Exercise aim: A line below contains "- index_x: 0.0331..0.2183", and a later one contains "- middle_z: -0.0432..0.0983". Repeat both, with every line between them, exactly.

Recorded data:
★ ★ ★ ★ ★

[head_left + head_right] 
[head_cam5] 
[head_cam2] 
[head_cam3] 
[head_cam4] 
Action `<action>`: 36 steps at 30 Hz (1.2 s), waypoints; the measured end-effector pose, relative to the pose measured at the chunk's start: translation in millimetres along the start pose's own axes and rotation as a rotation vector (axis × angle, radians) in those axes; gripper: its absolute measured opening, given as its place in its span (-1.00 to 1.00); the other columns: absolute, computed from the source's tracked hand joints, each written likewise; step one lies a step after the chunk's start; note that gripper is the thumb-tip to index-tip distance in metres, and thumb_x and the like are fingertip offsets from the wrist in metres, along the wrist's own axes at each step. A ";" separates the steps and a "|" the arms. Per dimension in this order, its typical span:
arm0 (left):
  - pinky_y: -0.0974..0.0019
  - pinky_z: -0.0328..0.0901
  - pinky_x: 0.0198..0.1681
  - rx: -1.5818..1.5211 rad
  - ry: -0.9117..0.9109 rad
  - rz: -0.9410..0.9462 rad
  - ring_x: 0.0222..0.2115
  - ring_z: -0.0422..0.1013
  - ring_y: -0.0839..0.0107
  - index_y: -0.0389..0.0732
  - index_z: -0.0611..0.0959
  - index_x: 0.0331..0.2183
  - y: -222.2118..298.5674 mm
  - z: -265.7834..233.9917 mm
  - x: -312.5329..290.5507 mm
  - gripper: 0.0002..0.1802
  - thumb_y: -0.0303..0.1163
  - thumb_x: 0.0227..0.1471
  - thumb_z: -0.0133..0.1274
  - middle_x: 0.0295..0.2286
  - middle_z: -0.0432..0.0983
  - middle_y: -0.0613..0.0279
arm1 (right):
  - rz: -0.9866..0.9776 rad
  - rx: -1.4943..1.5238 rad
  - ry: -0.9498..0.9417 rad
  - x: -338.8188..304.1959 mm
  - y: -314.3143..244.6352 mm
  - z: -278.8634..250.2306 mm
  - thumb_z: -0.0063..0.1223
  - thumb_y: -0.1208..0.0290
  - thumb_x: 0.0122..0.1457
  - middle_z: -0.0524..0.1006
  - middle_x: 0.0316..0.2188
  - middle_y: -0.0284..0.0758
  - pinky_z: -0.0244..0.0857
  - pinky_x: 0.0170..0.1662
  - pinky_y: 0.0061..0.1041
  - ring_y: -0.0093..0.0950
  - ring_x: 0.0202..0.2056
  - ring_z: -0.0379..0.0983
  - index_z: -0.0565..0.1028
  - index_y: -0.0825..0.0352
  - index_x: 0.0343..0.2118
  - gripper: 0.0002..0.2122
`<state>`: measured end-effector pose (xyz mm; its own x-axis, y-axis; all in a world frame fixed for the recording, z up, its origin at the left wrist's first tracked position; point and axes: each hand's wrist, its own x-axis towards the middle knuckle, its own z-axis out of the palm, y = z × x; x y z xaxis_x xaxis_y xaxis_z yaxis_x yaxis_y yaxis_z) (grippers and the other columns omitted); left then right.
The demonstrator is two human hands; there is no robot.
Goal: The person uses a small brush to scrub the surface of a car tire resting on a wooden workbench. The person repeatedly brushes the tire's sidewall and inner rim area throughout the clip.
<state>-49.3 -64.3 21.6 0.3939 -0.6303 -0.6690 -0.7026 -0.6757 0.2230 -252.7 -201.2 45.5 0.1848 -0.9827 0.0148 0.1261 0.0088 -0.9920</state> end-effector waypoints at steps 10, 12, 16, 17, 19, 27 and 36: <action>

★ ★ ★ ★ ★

Written response:
  - index_x: 0.0331..0.2183
  - y: -222.2118..298.5674 mm
  - z: -265.7834..233.9917 mm
  - x: -312.5329..290.5507 mm
  - gripper: 0.0002..0.1802
  - thumb_y: -0.0303..0.1163
  - thumb_x: 0.0227..0.1471
  - thumb_z: -0.0133..0.1274
  - middle_x: 0.0295..0.2286
  - middle_z: -0.0432..0.0983

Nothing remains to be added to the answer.